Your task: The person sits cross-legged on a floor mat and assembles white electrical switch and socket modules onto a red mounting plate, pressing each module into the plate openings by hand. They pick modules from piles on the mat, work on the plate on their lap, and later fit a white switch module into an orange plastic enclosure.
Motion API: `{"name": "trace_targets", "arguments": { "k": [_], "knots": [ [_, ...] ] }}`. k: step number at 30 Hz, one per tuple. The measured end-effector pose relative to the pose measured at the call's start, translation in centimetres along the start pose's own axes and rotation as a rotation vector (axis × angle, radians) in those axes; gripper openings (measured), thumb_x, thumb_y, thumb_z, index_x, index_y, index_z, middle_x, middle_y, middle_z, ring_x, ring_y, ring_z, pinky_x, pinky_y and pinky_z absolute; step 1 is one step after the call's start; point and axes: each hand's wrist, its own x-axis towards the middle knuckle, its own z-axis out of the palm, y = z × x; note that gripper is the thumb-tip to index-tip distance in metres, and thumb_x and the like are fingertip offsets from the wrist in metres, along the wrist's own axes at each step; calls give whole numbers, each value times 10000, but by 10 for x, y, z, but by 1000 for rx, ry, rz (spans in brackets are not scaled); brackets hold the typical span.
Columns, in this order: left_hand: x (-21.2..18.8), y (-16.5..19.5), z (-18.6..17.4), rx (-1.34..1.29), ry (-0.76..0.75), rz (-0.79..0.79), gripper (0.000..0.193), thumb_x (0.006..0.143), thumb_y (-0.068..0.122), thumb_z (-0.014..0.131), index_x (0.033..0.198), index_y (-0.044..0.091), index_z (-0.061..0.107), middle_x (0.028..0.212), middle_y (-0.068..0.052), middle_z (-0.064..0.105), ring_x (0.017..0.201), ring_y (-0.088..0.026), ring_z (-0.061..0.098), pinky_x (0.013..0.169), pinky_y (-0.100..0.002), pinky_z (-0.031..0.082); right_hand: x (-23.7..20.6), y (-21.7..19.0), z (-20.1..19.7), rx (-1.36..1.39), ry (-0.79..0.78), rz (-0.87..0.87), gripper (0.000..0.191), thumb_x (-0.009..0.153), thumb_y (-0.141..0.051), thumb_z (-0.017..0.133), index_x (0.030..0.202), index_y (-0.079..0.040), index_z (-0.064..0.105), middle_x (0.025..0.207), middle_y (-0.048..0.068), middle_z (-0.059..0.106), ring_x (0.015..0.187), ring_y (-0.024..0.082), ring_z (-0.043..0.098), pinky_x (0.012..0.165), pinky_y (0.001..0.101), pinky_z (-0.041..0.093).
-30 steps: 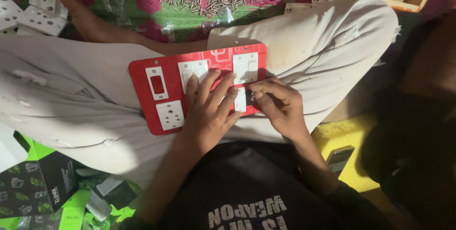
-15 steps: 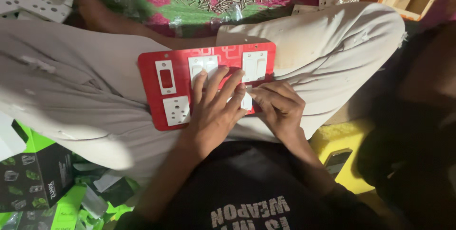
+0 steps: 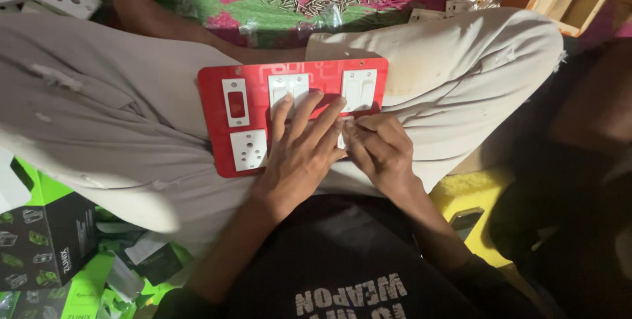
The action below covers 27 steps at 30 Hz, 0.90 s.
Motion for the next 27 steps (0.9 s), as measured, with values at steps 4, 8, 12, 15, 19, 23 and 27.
{"name": "trace_targets", "arguments": {
  "k": [4, 8, 12, 15, 19, 23, 27],
  "knots": [
    [-1, -2, 1, -13, 32, -2, 494, 798, 247, 826, 1204, -9, 707, 1469, -87, 538, 1391, -320, 445, 1158, -592, 287, 0, -7, -2, -91, 1, 25, 190, 871, 26, 835, 1042, 19, 753, 1015, 105, 669, 912, 273, 649, 764, 369, 537],
    [-2, -2, 3, -16, 46, -3, 466, 796, 202, 805, 1198, -16, 716, 1472, -102, 530, 1377, -329, 446, 1165, -608, 273, 0, -9, -6, -141, -69, -50, 262, 819, -94, 833, 1043, 25, 766, 1036, 125, 663, 880, 287, 629, 763, 407, 506],
    [-2, -4, 5, 21, 40, -1, 414, 821, 194, 788, 1169, -17, 713, 1477, -106, 525, 1394, -330, 445, 1172, -613, 277, 4, -6, -9, -205, -115, -116, 241, 818, -137, 810, 1008, 4, 764, 1058, 122, 669, 884, 301, 637, 762, 420, 495],
    [-2, -5, 5, 55, 37, 13, 415, 840, 207, 782, 1177, -25, 712, 1477, -106, 525, 1394, -334, 444, 1177, -609, 283, 6, -5, -9, -216, -123, -132, 244, 831, -129, 809, 1029, 6, 766, 1054, 106, 675, 856, 286, 632, 770, 430, 499],
    [-3, -7, 3, 68, 45, -2, 403, 855, 207, 773, 1191, -7, 708, 1477, -101, 529, 1393, -333, 450, 1165, -601, 286, 5, -6, -6, -194, -142, -184, 205, 854, -118, 800, 1004, 6, 736, 1093, 135, 669, 887, 302, 642, 798, 422, 516],
    [0, -7, 1, 43, 17, -10, 465, 785, 218, 768, 1187, -2, 694, 1448, -118, 539, 1375, -351, 457, 1137, -619, 292, 7, -3, -2, -222, -125, -181, 170, 852, -127, 814, 968, -23, 746, 1036, 104, 671, 853, 294, 639, 782, 433, 501],
    [-2, -8, -1, 104, 24, -3, 378, 864, 181, 754, 1196, 9, 696, 1461, -90, 549, 1387, -323, 462, 1151, -587, 304, 6, -1, -1, -226, -169, -166, 140, 823, -119, 803, 915, -36, 738, 997, 95, 668, 839, 296, 635, 757, 445, 479]
  ]
}}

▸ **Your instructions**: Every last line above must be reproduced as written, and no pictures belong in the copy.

▸ **Answer below**:
Your task: The person sits cross-legged on a floor mat and assembles white electrical switch and socket modules onto a red mounting plate, pressing each module into the plate openings by hand. They pick modules from piles on the mat, work on the plate on their lap, and later fit a white switch module into an orange plastic enclosure.
Motion API: `{"name": "trace_targets", "arguments": { "k": [_], "knots": [ [_, ...] ] }}`. k: step number at 30 Hz, one per tuple. The measured end-effector pose relative to the pose measured at the call's start, translation in centimetres along the start pose's own axes and rotation as a rotation vector (axis × angle, radians) in those axes; gripper openings (measured), thumb_x, thumb_y, thumb_z, index_x, index_y, index_z, middle_x, middle_y, middle_z, ring_x, ring_y, ring_z, pinky_x, pinky_y and pinky_z absolute; step 1 is one step after the call's start; point and axes: each hand's wrist, its own x-axis towards the middle knuckle, its own z-axis out of the palm, y = z × x; note that gripper is the thumb-tip to index-tip distance in metres, and thumb_x and the like are fingertip offsets from the wrist in metres, along the wrist's own axes at each step; calls give whole numbers, each value times 10000, but by 10 for x, y, z, but by 1000 for rx, ry, rz (spans in brackets are not scaled); brackets hold the typical span.
Columns, in this order: left_hand: x (-21.2..18.8), y (-16.5..19.5), z (-18.6..17.4), rx (-1.34..1.29), ry (-0.76..0.75), rz (-0.79..0.79), gripper (0.000..0.193), thumb_x (0.006..0.143), thumb_y (-0.068..0.122), thumb_z (-0.014..0.131), index_x (0.033..0.198), index_y (-0.044..0.091), index_z (-0.061..0.107), middle_x (0.028..0.212), middle_y (-0.068..0.052), middle_z (-0.064..0.105), ring_x (0.017..0.201), ring_y (-0.088..0.026), ring_z (-0.061..0.098), pinky_x (0.013..0.169), pinky_y (-0.100..0.002), pinky_z (-0.031..0.082); right_hand: x (-23.7..20.6), y (-21.7..19.0), z (-20.1..19.7), rx (-1.36..1.39), ry (-0.79..0.78), rz (-0.87..0.87), gripper (0.000..0.191), thumb_x (-0.009..0.153), thumb_y (-0.141..0.051), thumb_z (-0.017..0.133), index_x (0.030..0.202), index_y (-0.079..0.040), index_z (-0.064..0.105), middle_x (0.025..0.207), middle_y (-0.048..0.068), middle_z (-0.059..0.106), ring_x (0.015..0.187), ring_y (-0.024..0.082), ring_z (-0.043..0.098), pinky_x (0.012..0.165), pinky_y (0.001..0.101), pinky_z (-0.041..0.093).
-30 steps: 
-15 steps: 
+0 steps: 
The action below covers 27 steps at 30 Hz, 0.90 s.
Motion for the next 27 steps (0.9 s), as measured, with values at steps 4, 8, 12, 15, 19, 23 and 27.
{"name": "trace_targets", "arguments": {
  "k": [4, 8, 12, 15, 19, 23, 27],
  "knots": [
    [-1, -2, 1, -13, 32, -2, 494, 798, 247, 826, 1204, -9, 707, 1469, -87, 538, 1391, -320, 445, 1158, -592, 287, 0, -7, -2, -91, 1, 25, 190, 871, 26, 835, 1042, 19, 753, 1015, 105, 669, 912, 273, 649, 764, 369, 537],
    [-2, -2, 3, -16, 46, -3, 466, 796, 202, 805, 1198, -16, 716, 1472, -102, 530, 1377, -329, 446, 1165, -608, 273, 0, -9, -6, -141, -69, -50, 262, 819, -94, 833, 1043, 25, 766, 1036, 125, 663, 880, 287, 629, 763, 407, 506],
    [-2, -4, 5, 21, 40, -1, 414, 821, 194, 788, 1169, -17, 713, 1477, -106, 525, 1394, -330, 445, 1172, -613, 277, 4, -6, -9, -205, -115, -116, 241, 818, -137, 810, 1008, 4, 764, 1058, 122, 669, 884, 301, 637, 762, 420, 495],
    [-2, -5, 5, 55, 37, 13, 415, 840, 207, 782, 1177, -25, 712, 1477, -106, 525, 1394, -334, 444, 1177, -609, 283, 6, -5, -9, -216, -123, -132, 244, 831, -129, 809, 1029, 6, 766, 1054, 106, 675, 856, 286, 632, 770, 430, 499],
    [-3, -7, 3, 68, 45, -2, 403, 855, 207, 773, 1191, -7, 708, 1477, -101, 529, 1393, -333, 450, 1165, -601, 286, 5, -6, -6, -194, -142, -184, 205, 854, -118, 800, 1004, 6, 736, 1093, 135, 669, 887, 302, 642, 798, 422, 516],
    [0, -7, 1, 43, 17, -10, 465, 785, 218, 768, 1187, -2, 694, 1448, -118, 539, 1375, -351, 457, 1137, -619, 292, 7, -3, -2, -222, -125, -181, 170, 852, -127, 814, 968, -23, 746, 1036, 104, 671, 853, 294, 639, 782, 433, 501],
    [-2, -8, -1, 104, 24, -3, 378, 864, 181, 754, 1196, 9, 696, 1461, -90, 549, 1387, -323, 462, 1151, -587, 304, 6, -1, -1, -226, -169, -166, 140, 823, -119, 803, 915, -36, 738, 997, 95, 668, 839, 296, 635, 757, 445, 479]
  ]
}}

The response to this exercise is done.